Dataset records
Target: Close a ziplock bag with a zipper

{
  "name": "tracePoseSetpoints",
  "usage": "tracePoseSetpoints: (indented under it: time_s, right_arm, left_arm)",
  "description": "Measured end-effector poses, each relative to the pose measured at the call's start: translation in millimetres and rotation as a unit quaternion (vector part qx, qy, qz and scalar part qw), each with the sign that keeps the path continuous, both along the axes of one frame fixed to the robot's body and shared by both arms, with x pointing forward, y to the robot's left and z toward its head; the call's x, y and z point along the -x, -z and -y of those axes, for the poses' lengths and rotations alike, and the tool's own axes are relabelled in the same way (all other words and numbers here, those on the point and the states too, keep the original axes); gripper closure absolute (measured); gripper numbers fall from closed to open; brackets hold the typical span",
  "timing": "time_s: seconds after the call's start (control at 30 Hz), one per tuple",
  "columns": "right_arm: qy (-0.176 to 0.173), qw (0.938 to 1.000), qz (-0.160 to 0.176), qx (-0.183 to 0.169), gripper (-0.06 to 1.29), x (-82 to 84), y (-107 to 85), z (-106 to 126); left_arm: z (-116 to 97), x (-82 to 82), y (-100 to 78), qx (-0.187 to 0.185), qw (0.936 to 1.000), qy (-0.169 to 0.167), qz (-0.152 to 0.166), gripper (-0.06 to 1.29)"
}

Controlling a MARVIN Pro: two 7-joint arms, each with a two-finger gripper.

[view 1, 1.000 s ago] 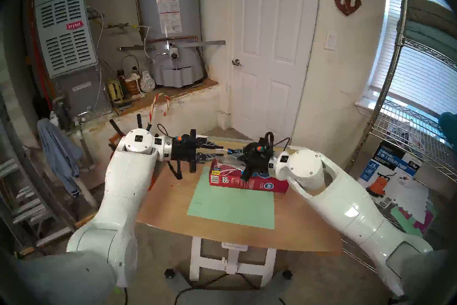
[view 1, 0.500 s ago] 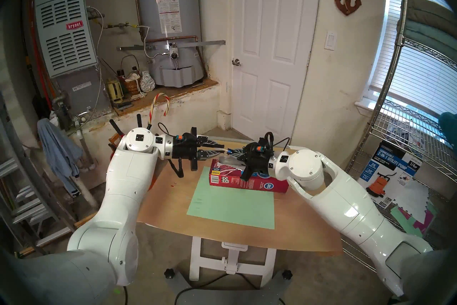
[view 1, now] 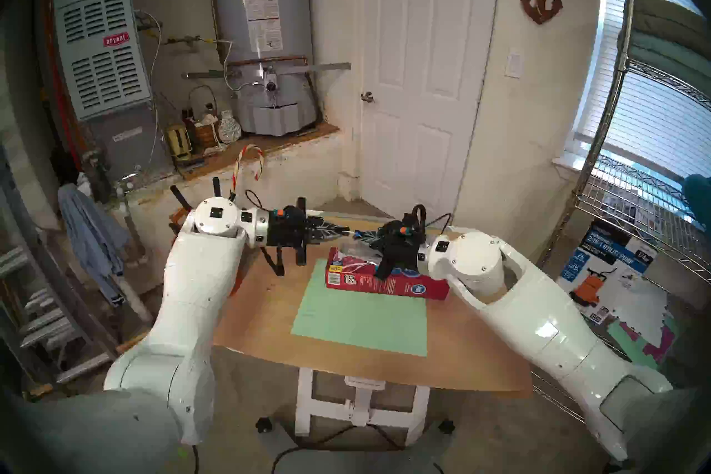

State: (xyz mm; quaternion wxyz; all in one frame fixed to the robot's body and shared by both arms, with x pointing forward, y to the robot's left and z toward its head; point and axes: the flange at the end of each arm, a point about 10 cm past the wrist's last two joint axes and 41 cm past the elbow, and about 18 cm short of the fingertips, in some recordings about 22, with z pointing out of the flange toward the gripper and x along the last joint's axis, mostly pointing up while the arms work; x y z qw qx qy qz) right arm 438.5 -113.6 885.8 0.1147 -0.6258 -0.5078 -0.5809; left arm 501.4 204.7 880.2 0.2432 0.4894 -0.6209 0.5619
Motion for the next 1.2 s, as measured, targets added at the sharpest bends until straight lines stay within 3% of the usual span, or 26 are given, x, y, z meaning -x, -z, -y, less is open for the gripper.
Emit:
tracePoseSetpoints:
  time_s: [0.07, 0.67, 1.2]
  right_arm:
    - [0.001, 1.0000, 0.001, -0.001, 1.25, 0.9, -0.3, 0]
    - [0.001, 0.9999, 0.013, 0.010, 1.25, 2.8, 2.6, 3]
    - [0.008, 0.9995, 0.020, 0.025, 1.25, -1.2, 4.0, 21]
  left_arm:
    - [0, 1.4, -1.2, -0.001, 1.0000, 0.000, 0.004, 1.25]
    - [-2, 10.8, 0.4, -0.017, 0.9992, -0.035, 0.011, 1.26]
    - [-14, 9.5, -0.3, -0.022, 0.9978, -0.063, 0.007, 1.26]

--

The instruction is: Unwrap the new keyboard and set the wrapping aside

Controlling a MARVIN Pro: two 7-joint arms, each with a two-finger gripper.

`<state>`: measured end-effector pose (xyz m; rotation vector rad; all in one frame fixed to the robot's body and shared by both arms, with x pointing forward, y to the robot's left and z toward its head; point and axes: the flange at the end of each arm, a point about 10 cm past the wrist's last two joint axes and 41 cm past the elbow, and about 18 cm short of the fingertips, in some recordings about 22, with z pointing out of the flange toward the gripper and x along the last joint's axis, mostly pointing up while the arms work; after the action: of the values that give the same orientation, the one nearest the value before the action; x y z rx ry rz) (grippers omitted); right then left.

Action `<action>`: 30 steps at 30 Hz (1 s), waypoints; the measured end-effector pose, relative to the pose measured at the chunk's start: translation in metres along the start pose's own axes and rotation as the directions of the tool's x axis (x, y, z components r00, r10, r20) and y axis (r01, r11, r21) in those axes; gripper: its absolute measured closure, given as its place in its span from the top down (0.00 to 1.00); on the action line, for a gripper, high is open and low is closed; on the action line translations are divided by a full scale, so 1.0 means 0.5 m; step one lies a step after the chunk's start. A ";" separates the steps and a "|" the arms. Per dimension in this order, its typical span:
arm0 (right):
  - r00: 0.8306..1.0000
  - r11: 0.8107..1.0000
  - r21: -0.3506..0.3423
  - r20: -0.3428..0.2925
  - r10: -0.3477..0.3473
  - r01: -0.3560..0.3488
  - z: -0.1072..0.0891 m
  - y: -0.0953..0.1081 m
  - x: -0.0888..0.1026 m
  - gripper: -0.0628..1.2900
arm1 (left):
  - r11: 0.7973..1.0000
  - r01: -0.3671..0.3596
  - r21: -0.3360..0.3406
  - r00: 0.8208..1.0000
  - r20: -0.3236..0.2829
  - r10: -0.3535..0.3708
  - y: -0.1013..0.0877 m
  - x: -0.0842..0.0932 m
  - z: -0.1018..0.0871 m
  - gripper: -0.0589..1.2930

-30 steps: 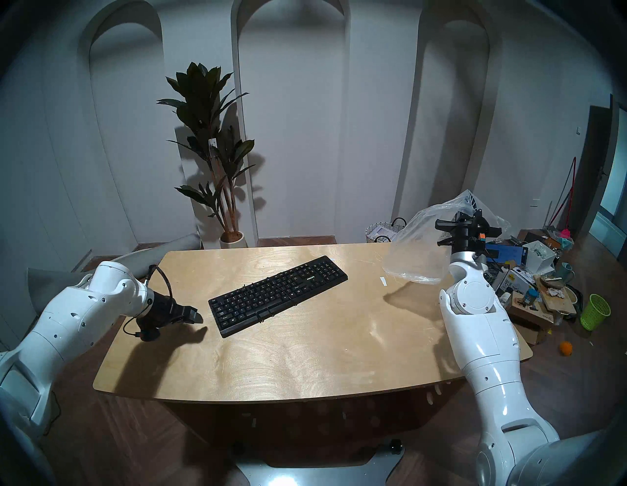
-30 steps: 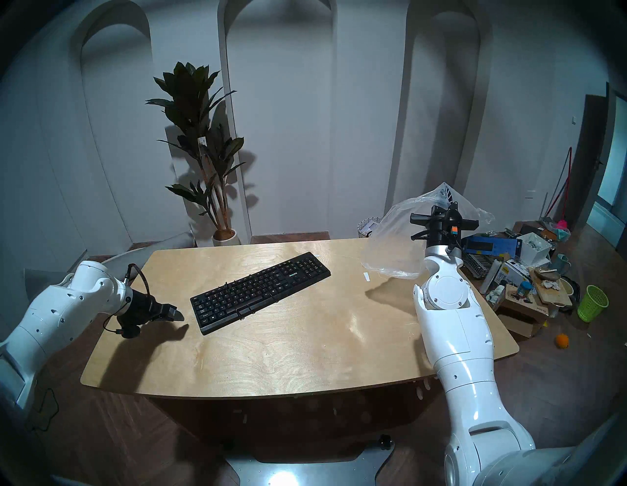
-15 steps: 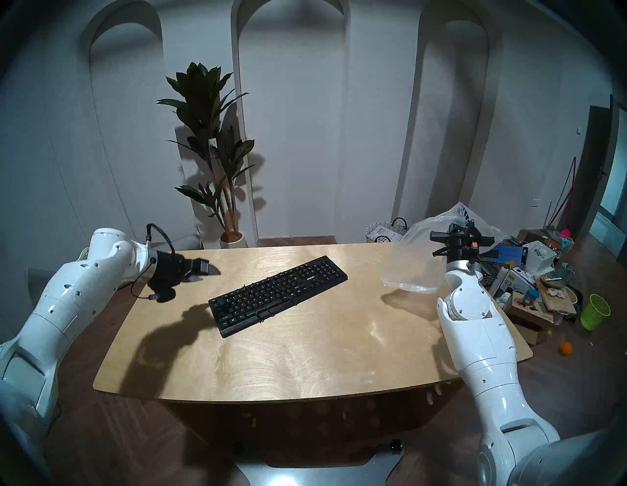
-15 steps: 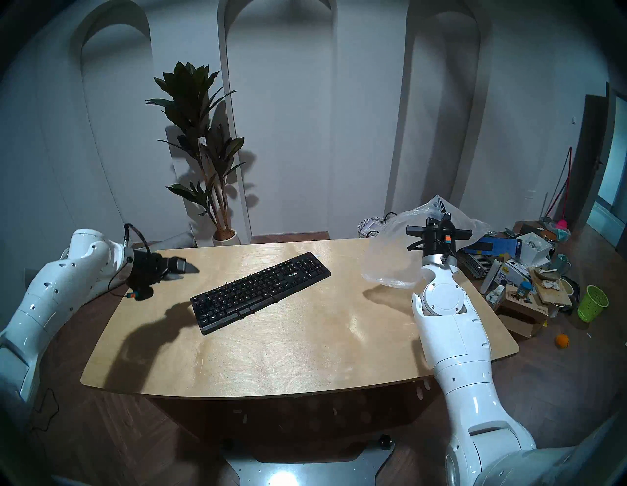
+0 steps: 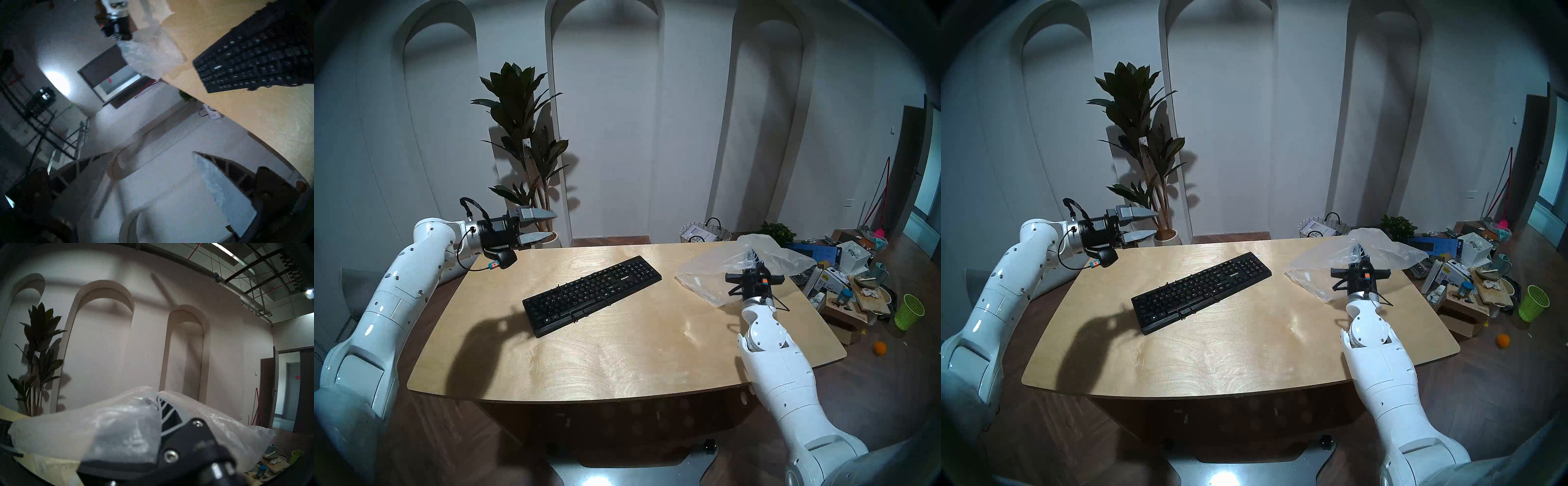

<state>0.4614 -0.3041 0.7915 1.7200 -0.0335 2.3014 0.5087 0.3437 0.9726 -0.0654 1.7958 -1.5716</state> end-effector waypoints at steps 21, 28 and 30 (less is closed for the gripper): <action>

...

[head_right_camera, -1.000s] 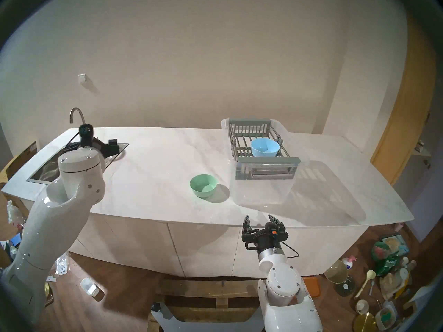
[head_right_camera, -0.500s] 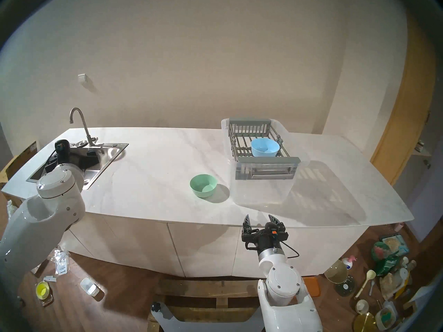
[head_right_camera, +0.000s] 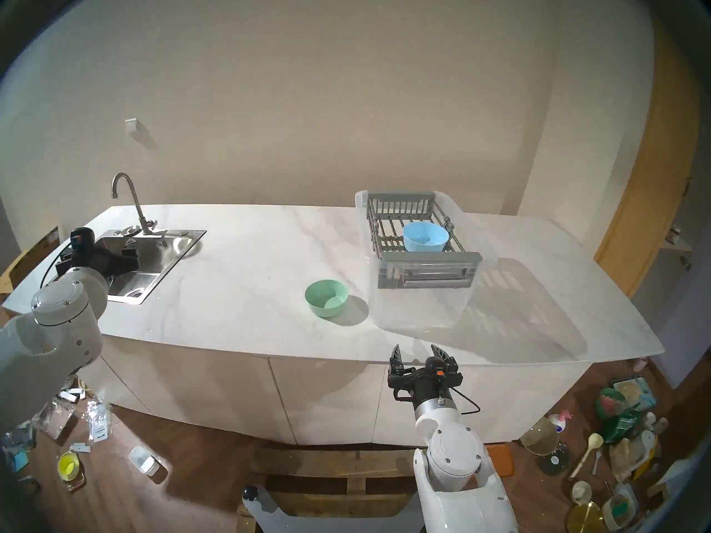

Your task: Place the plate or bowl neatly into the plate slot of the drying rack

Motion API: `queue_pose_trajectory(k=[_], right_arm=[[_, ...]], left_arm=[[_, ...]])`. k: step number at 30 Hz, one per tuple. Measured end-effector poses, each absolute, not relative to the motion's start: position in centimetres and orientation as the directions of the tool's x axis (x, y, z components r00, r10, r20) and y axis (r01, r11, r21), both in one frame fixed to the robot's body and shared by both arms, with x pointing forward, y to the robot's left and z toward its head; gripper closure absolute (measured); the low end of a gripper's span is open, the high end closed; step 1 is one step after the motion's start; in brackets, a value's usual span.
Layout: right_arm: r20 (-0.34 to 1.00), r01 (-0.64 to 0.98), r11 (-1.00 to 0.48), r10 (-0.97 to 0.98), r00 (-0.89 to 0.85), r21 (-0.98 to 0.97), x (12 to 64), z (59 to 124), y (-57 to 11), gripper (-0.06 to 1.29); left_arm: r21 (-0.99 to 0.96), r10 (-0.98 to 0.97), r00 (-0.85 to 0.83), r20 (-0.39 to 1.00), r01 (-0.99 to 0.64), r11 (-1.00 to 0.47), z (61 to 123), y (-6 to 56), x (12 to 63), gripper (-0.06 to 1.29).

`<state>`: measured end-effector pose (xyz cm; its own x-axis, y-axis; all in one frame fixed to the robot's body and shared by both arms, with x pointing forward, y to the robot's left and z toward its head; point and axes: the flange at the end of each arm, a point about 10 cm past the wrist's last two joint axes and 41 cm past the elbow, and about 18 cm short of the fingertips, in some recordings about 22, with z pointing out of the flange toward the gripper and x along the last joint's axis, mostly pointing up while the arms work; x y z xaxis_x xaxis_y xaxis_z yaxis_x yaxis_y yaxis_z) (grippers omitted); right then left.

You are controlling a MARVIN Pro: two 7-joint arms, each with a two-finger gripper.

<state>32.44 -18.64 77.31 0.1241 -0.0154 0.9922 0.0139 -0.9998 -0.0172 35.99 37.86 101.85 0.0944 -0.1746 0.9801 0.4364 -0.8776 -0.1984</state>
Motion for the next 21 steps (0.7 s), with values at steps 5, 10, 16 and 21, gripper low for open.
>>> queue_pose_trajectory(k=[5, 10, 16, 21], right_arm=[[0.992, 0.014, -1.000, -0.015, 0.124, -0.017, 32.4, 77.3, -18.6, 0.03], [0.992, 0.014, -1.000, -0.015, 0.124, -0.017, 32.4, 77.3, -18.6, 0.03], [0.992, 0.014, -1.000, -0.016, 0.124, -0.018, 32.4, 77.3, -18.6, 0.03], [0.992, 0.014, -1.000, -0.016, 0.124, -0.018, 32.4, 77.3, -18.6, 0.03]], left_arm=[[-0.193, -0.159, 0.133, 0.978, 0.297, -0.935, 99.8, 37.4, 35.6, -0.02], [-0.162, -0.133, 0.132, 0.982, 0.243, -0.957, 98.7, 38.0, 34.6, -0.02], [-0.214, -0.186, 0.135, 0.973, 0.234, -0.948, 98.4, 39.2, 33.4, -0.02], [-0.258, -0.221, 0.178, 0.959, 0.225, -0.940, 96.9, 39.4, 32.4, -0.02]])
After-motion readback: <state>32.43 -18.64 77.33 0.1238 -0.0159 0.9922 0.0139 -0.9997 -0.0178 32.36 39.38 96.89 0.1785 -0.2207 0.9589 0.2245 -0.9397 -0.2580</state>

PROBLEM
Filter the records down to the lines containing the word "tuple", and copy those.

ANSWER SECTION
  "timing": "time_s: seconds after the call's start (control at 30 Hz), one per tuple",
Motion API: `queue_pose_trajectory(k=[_], right_arm=[[_, ...]], left_arm=[[_, ...]])`. k: step number at 30 Hz, one per tuple. Measured end-effector poses, each absolute, not relative to the motion's start: position in centimetres and orientation as the directions of the tool's x axis (x, y, z components r00, r10, r20) and y axis (r01, r11, r21), both in one frame fixed to the robot's body and shared by both arms, with x pointing forward, y to the robot's left and z toward its head; gripper closure absolute (measured); the low end of a gripper's span is open, the high end closed; step 1 is one step after the motion's start; in brackets, a value's usual span.

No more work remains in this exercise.